All members of the Council may participate in the deliberations concerning an enhanced cooperation, but only members of the Council representing the Member States participating in this cooperation can take part in the vote. Unanimity is constituted by the votes of the representatives of the participating Member States only and a qualified majority is defined in accordance with paragraph 3 of Article 238 (Article 330 TFEU). Any Member State which wishes to participate in enhanced cooperation in progress in one of the areas referred to in Article 329 § 1 should notify its intention to the Council and the Commission, which should, within four months of the date of receipt of the notification, note, where necessary, that the conditions of participation have been fulfilled and confirm the participation of the Member State concerned or set a deadline for such fulfilment. Authorisation to proceed with the enhanced cooperation in matters not concerning the CFSP is granted by the Council, on a proposal from the Commission and after obtaining the consent of the European Parliament. If the request for participation concerns an enhanced cooperation in the framework of the CFSP, it should be notified to the Council, the High Representative of the Union for Foreign Affairs and Security Policy and the Commission. After consulting the High Representative of the Union and after noting, where necessary, that the conditions of participation have been fulfilled, the Council, with the unanimity of participating Member States, should confirm the participation of the Member State concerned, (Article 331 TFEU).

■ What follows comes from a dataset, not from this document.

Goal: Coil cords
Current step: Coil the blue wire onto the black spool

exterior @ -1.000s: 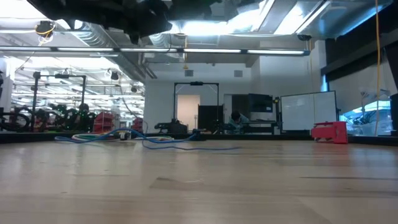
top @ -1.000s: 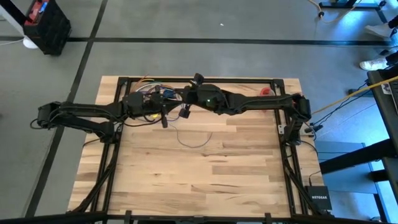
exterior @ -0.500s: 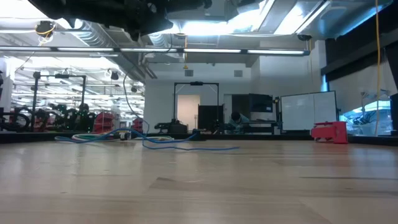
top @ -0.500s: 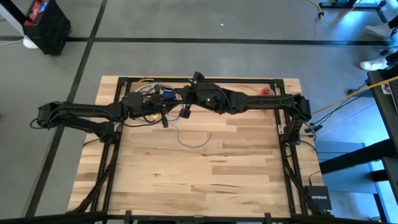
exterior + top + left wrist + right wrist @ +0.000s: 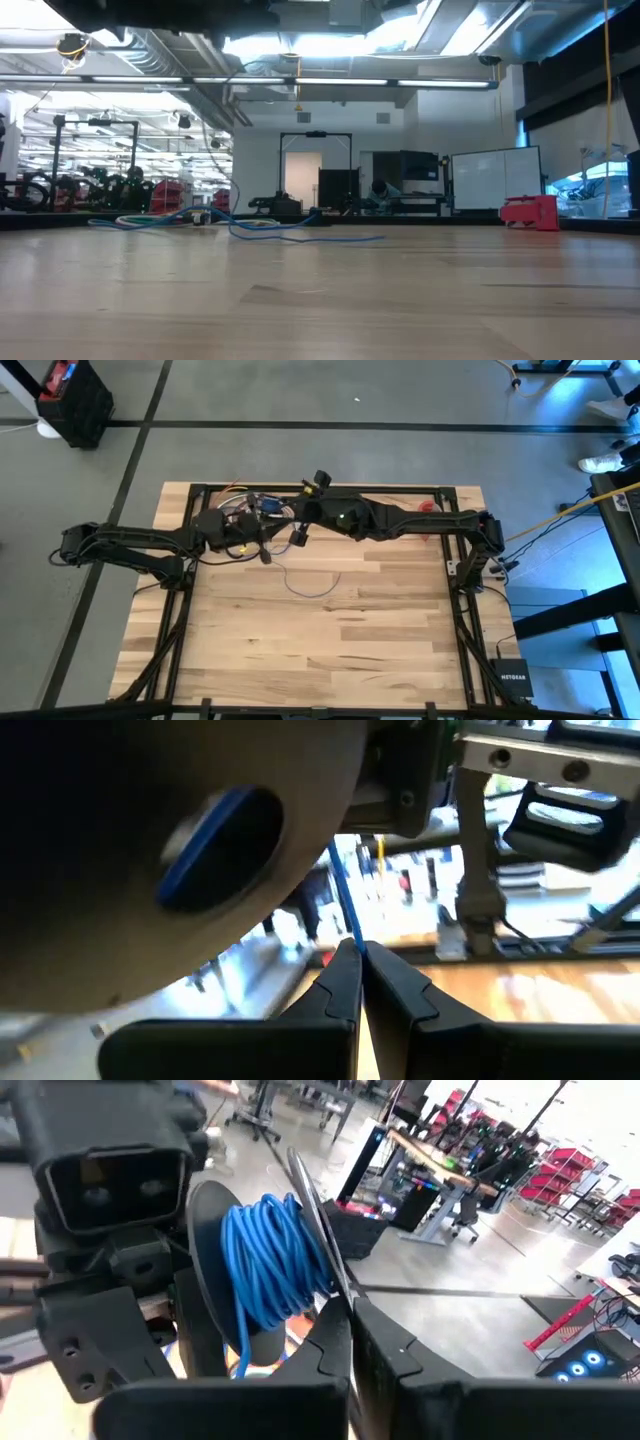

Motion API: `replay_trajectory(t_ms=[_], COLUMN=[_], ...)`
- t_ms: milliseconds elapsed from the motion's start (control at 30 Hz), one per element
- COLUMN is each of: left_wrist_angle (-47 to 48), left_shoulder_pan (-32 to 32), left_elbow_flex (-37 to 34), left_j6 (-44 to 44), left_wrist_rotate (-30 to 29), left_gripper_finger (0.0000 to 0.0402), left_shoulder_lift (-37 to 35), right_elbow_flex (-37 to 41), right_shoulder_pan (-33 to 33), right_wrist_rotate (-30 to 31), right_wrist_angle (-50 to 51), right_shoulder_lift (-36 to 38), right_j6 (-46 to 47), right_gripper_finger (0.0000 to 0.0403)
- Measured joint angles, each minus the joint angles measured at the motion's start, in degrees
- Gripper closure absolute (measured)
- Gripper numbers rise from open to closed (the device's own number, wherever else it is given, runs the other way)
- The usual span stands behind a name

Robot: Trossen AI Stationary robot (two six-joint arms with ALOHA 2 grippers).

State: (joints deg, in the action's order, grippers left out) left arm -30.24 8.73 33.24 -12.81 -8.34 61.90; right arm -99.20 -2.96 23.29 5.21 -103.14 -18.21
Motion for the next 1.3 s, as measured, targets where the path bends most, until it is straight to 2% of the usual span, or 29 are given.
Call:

Each of the three European institutions, which participates in the legislative procedure - Commission, Parliament, Council - is surrounded by committees which contribute to the process of adopting and implementing common policies. The origins of the committees go back to the very early days of the European Community. They developed as a result of the common agricultural policy [see sections 21.3.1 and 21.3.2], so as to ensure that the duties entrusted to the Commission were carried out in close collaboration with the Member States through the committees [see section 21.3]. Later on committees were created in the context of practically all common policies. Therefore, a Council Decision of 13 July 1987, called "comitology Decision", laid down the procedures to be followed for the different types of committees: management committees, regulatory committees and advisory committees [Regulation 182/2011]. A large number of these committees work with the European Commission for the management of various common policies, notably the common agricultural policy [see section 21.3.2]. The Council of Ministers is assisted first and foremost by the Committee of Permanent Representatives (COREPER), by eight specialised committees, including the Special Committee on Agriculture (SCA), and a large number of working parties made of national officials, which prepare Council decisions on common policies [see section 4.1.4]. The European Parliament is assisted by 20 Parliamentary committees, including the Committee on Agriculture and Rural Development. All these committees constitute multinational human networks, which are very important for advancing the process of European integration [see section 9.4].